● **Requirement**
Keyword search on "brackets": report each line of the records that contains it.

┌─ Recorded information

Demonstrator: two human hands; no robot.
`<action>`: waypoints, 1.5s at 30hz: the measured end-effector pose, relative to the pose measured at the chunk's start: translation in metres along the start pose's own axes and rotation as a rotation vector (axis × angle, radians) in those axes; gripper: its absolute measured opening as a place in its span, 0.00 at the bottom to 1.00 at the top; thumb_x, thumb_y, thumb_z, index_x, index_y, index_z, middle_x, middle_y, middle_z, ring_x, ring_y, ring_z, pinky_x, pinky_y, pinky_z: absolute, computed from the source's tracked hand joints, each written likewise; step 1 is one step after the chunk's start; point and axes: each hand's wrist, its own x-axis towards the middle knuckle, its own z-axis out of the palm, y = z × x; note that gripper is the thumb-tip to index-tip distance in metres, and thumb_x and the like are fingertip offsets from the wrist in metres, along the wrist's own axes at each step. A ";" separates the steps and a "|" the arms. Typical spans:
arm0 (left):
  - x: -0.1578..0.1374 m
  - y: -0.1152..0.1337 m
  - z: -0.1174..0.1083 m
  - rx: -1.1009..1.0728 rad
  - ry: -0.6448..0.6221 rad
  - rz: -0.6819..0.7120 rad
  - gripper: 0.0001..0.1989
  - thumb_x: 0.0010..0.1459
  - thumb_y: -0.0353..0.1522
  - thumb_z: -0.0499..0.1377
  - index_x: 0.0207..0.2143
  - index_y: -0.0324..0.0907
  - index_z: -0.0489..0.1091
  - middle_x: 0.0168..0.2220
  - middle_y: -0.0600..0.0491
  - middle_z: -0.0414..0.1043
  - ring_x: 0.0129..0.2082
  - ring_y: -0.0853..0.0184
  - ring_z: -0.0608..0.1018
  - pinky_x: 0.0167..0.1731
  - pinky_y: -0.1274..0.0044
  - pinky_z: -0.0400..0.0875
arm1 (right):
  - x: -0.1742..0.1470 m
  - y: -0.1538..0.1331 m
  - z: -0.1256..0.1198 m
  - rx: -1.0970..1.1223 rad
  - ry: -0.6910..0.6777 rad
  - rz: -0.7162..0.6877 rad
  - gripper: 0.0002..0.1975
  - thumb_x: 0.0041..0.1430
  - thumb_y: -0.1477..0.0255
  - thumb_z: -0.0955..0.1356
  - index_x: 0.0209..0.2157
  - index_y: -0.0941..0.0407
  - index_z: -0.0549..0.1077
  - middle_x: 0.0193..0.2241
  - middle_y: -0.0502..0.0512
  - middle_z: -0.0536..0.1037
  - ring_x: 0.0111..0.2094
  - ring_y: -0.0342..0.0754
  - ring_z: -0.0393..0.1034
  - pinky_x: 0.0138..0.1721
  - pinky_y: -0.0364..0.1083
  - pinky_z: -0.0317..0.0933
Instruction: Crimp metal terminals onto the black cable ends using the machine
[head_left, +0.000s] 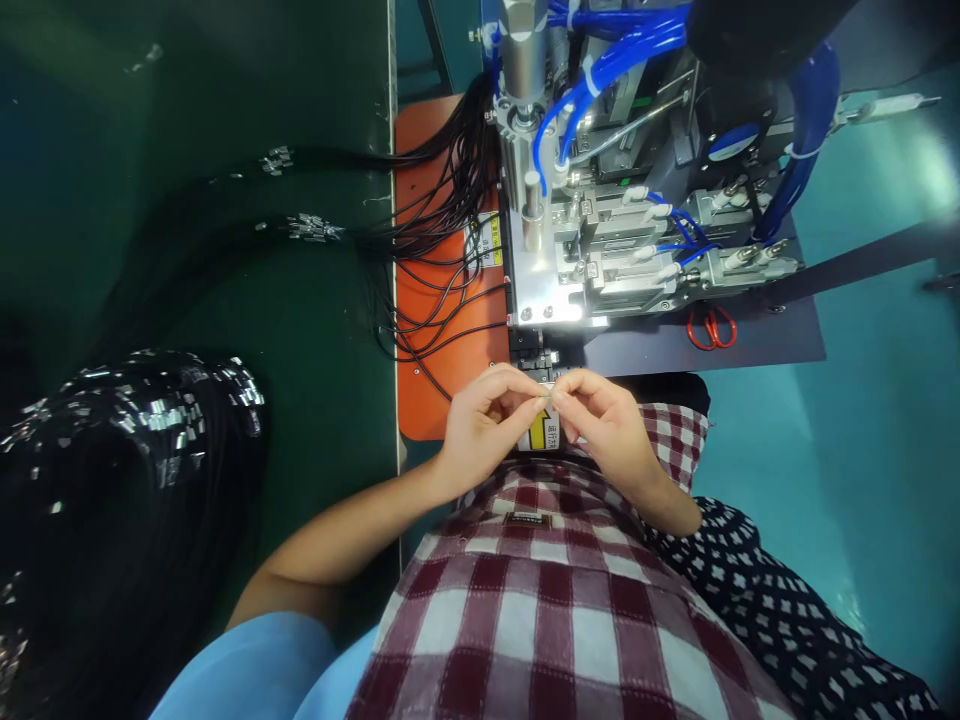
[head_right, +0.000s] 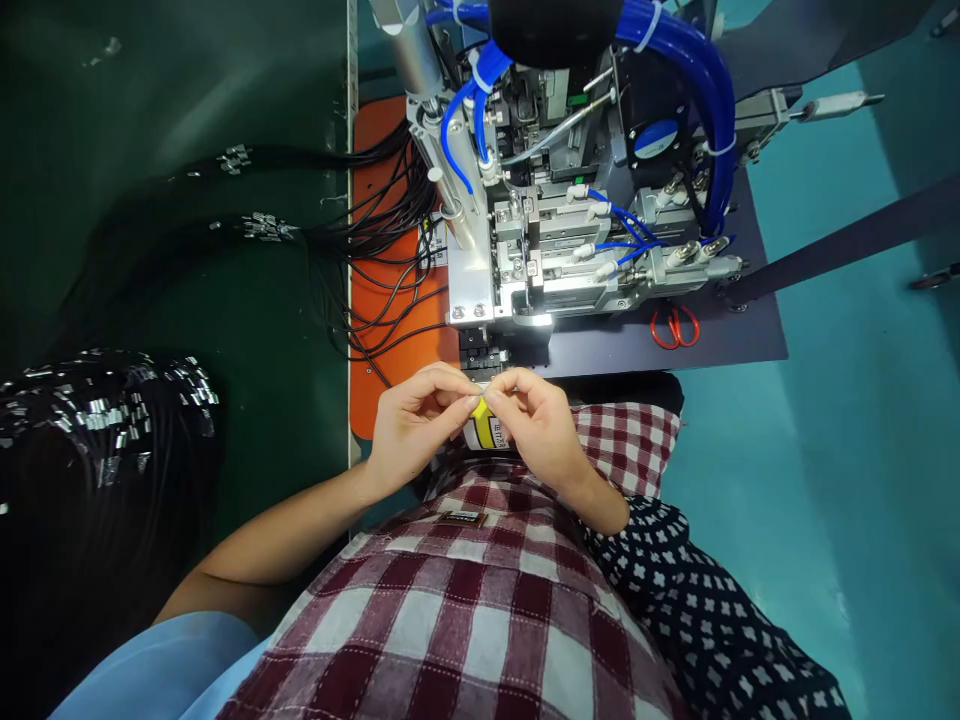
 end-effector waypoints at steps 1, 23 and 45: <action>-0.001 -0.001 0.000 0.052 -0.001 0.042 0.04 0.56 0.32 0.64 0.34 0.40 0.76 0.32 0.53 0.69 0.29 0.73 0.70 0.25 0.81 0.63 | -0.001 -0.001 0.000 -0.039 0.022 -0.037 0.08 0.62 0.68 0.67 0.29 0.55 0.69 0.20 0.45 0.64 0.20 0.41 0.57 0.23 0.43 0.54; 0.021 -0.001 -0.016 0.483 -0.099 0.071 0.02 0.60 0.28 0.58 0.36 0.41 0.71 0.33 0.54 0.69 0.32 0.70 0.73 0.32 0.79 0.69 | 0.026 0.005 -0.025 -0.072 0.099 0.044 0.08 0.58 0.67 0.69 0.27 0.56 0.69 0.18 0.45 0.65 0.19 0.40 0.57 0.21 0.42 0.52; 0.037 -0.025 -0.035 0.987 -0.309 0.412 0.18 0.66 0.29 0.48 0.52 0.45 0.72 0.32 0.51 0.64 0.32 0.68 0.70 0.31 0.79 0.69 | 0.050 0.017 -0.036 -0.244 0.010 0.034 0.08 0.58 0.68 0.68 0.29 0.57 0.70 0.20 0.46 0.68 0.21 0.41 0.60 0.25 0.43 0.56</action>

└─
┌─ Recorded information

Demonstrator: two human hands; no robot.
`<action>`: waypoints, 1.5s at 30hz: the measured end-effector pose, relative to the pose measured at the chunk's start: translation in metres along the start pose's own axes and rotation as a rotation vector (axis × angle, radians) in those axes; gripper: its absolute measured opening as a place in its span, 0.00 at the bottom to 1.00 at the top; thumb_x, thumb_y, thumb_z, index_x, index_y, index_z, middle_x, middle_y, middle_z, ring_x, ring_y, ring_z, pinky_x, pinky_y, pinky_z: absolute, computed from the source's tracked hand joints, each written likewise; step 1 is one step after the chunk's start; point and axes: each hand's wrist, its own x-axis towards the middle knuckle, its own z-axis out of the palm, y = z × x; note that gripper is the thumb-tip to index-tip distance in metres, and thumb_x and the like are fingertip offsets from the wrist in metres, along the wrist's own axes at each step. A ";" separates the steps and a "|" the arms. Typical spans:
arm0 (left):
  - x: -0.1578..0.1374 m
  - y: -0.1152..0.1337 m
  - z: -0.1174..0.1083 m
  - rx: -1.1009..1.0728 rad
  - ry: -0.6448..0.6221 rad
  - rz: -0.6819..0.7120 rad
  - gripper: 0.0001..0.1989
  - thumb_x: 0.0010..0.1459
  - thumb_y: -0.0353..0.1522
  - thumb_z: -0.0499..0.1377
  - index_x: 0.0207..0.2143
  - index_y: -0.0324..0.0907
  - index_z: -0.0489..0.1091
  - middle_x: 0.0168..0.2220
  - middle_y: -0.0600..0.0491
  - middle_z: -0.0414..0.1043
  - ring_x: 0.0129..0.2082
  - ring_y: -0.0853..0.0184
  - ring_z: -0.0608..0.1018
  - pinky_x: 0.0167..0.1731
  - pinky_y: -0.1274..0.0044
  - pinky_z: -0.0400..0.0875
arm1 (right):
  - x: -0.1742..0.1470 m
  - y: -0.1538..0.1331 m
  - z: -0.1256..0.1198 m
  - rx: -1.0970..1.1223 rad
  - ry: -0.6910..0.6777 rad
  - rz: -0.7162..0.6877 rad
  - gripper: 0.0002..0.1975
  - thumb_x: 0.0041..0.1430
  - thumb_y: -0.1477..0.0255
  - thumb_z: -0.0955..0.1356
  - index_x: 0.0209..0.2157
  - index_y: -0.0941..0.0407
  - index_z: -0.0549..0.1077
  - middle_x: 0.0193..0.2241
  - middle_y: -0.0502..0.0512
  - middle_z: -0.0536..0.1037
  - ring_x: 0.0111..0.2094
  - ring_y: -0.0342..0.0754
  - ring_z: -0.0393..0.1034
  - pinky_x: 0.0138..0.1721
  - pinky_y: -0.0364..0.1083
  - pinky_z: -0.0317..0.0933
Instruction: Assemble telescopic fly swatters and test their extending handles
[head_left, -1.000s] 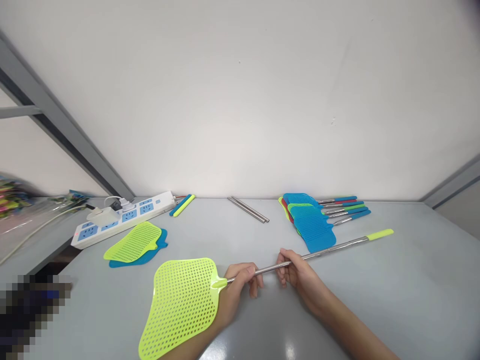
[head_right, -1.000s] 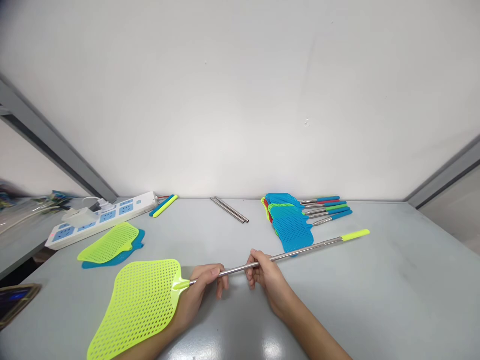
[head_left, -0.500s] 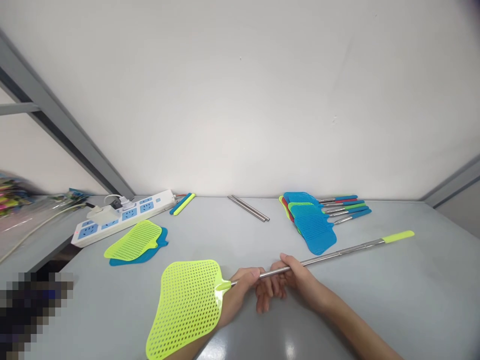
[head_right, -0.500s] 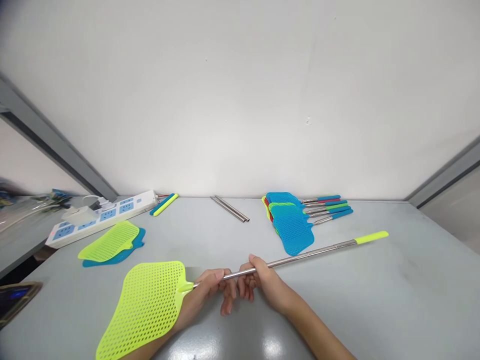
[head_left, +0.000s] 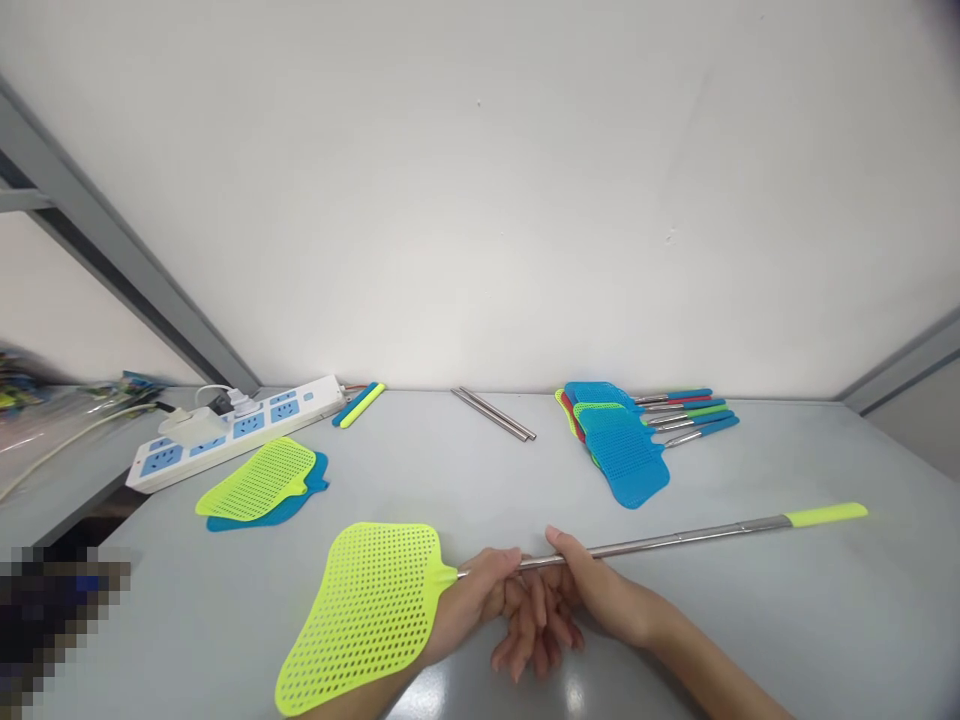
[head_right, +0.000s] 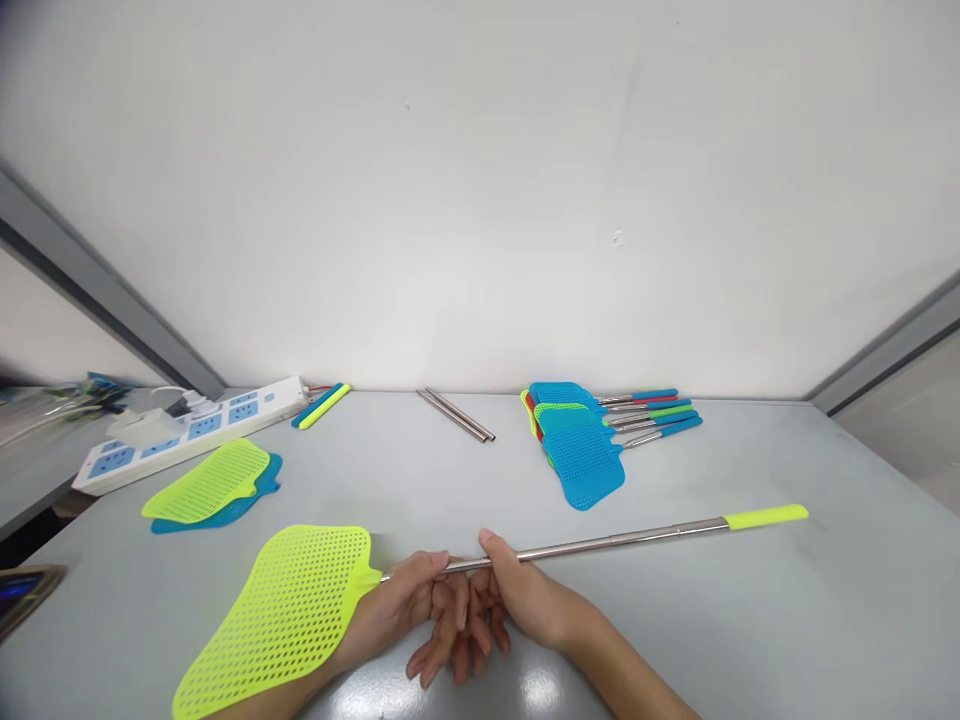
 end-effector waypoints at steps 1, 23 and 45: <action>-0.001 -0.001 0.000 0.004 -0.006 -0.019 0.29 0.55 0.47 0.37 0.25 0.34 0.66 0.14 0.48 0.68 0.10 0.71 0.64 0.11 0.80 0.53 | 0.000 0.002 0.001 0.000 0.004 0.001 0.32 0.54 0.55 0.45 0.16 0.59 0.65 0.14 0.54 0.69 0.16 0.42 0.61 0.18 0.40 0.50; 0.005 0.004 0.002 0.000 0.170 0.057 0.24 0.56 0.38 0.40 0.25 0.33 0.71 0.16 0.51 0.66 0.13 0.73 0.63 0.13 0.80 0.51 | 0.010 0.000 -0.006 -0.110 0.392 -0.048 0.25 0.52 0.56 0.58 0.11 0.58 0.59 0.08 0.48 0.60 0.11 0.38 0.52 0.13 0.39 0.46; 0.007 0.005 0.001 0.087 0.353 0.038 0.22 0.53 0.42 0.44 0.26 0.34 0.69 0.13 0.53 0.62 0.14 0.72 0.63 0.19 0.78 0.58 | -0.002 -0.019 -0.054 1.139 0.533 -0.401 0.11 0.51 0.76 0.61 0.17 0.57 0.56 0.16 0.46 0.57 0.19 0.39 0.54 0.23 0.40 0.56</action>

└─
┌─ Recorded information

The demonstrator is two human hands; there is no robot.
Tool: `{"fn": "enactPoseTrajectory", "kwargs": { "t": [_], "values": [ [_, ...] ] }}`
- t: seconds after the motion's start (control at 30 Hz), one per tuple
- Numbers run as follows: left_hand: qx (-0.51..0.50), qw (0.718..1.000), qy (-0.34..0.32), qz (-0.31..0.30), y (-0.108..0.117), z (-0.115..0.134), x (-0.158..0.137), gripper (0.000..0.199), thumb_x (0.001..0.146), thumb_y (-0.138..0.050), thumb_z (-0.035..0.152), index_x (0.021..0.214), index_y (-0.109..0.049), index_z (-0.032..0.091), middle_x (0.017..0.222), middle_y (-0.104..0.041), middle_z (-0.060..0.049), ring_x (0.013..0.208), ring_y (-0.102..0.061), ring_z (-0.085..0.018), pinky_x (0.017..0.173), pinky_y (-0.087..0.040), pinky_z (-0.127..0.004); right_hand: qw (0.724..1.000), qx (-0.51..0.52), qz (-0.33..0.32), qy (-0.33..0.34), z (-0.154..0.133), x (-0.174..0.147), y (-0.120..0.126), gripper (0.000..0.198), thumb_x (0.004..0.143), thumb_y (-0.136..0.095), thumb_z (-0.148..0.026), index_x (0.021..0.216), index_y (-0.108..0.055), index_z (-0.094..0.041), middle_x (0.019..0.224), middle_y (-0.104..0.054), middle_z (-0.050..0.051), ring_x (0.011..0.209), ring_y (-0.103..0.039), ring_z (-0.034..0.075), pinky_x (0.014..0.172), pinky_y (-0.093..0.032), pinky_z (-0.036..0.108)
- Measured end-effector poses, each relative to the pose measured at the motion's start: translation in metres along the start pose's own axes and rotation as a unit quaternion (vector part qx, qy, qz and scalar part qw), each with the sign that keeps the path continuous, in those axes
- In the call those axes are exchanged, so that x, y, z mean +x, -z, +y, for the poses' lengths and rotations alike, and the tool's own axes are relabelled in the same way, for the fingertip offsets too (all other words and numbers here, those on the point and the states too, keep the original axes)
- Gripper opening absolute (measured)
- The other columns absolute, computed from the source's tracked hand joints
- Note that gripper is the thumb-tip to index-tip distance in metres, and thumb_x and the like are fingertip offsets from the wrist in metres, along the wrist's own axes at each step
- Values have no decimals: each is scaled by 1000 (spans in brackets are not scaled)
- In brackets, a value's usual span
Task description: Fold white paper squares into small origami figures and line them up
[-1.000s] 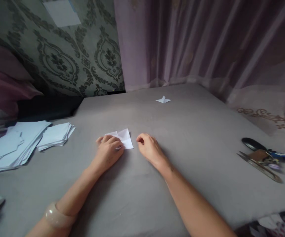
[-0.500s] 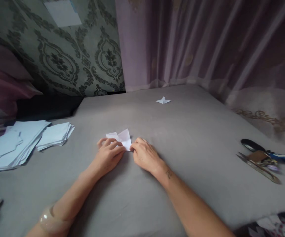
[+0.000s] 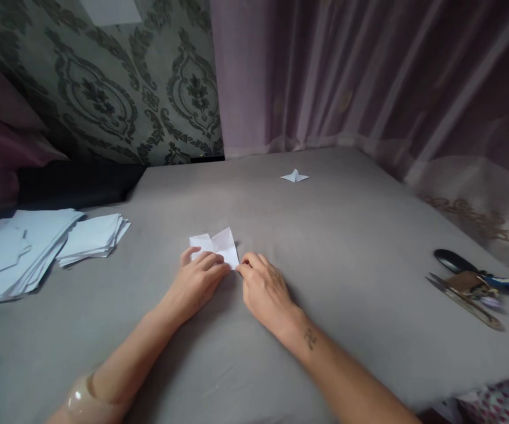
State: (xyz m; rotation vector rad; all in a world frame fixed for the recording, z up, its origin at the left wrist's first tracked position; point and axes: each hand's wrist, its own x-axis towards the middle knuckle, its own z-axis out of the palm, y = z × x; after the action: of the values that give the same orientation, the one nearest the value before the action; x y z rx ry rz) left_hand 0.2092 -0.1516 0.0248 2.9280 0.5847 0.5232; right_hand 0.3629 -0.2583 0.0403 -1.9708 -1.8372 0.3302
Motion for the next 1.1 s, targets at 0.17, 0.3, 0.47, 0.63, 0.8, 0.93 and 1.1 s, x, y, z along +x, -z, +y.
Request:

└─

● **Exercise result**
- Values have no decimals: each is scaled by 1000 (spans in brackets are not scaled)
- In brackets, a value's usual span

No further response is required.